Sunday, December 30, 2012


Chile Verde Base
Mexican Rice
Pork Chile Verde
Pork Chile Verde Burrito
Refried Beans

Refried Beans

For as much as I love Mexican food, I never got around to making refried beans. It was on my "to make" list, but always got pushed aside for something else. Well this month it all changed! I met a lady, who at one time owned 5 Mexican restaurants. She said the secret to frying the beans is to use lard and sprinkle with flour. I took note of that and set out on making refried beans. Including tonight's batch, I've cooked up 5 pounds of pinto beans in the past 20 days! I think I've got this down!

Start by sorting out the rocks and debris from the dried beans. I like to work on a light colored surface, so I can see clearly. Then scoop the beans into a container.

This is what I found in a 1 pound batch of pinto beans out of the bulk bin. I won't be buying my beans from the bulk bin again! It may be a good idea to sort through your beans 2 or 3 times.

Rinse the beans, then put in a crock pot with 6 cups of water. You can soak your beans overnight, but I don't. I didn't want to bother with the extra step.

Cover the crock pot and cook on high for 6 hours, stirring occasionally.

The beans are done when they form a thick sauce and are easy to mash.

Stir in the spices. I keep it simple, using salt, pepper and granulated garlic.

Once the spices are in, mash the beans. You don't have to get them creamy, like mashed potatoes. Just a simple mash will do. If you are eating healthy, you can stop now and not fry your beans. They will be just fine. But since we are making Refried Beans I find it appropriate to fry them!

(A side note here. I really am not much of a teflon fan.

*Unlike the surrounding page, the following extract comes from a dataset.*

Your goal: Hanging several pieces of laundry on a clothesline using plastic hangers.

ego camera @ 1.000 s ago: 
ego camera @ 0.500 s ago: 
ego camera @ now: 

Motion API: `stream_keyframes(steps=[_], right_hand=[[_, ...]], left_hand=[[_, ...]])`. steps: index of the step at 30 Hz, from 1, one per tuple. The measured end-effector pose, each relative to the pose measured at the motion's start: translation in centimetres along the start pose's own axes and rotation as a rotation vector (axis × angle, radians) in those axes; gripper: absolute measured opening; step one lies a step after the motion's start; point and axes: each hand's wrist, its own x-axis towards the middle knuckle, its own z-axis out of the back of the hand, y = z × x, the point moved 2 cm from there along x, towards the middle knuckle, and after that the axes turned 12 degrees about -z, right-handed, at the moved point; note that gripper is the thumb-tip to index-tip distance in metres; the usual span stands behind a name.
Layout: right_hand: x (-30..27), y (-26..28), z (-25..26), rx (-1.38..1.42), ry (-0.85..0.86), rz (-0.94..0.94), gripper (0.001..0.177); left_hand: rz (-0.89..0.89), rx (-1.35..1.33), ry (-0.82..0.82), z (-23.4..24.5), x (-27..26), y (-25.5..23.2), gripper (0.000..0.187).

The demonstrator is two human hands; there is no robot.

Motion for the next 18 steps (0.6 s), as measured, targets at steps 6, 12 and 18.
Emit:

The exception is my crock pots, which I use all the time. They are pricey at around $50. That being the case, I take care not to scratch them. I highly recommend Pampered Chef teflon masher, and scrapers.)

I fry a small batch at a time. Just what we are going to eat. There really is no measuring at this point. Just add a tablespoon, or two, of lard into a pan. If your pan is small, use 1 tablespoon. If the pan is large use 2 tablespoons. Heat the lard over medium high heat.

Spoon the beans, in an even layer. Sprinkle with a tablespoon, or two, of all purpose flour. Same measurement as above. Small pan, 1 tablespoon. Large pan, 2 tablespoons.

Flip sections of the floured beans over, to cook on the other side. You are gently folding the flour into the beans. Keep in mind, we are frying, not making pudding. Just keep things undisturbed as much as possible.

Sprinkle with cheese, if desired. Let the cheese melt, as you turn off the heat and cover the pan.

This is what you end up with. Delicious, smooth, refried beans that taste just as good as what you would get in your favorite Mexican restaurant. Oh who am I kidding? They're better!



1 Pound dried pinto beans
6 Cups water
1 1/2 Teaspoons salt
1 Teaspoon pepper
1 Teaspoon granulated garlic
Sort beans, removing any rocks and dirt. Rinse well. Place beans and water in a crock pot. Set the crock pot on high heat. Cover. Let beans cook until a thick sauce forms and beans can be mashed easily; about 6 hours. Stir in salt, pepper and garlic. Serve as is, or fry.
Mash beans, adding a little water if necessary, so they are smooth. Heat a frying pan to medium high heat. Add 1 tablespoon lard. Spoon in beans, in an even layer. Sprinkle with 1 tablespoon flour. Cook until beans are heated through; folding in flour as the beans cook. Cover with shredded cheese, if desired. Turn off heat and cover with a lid.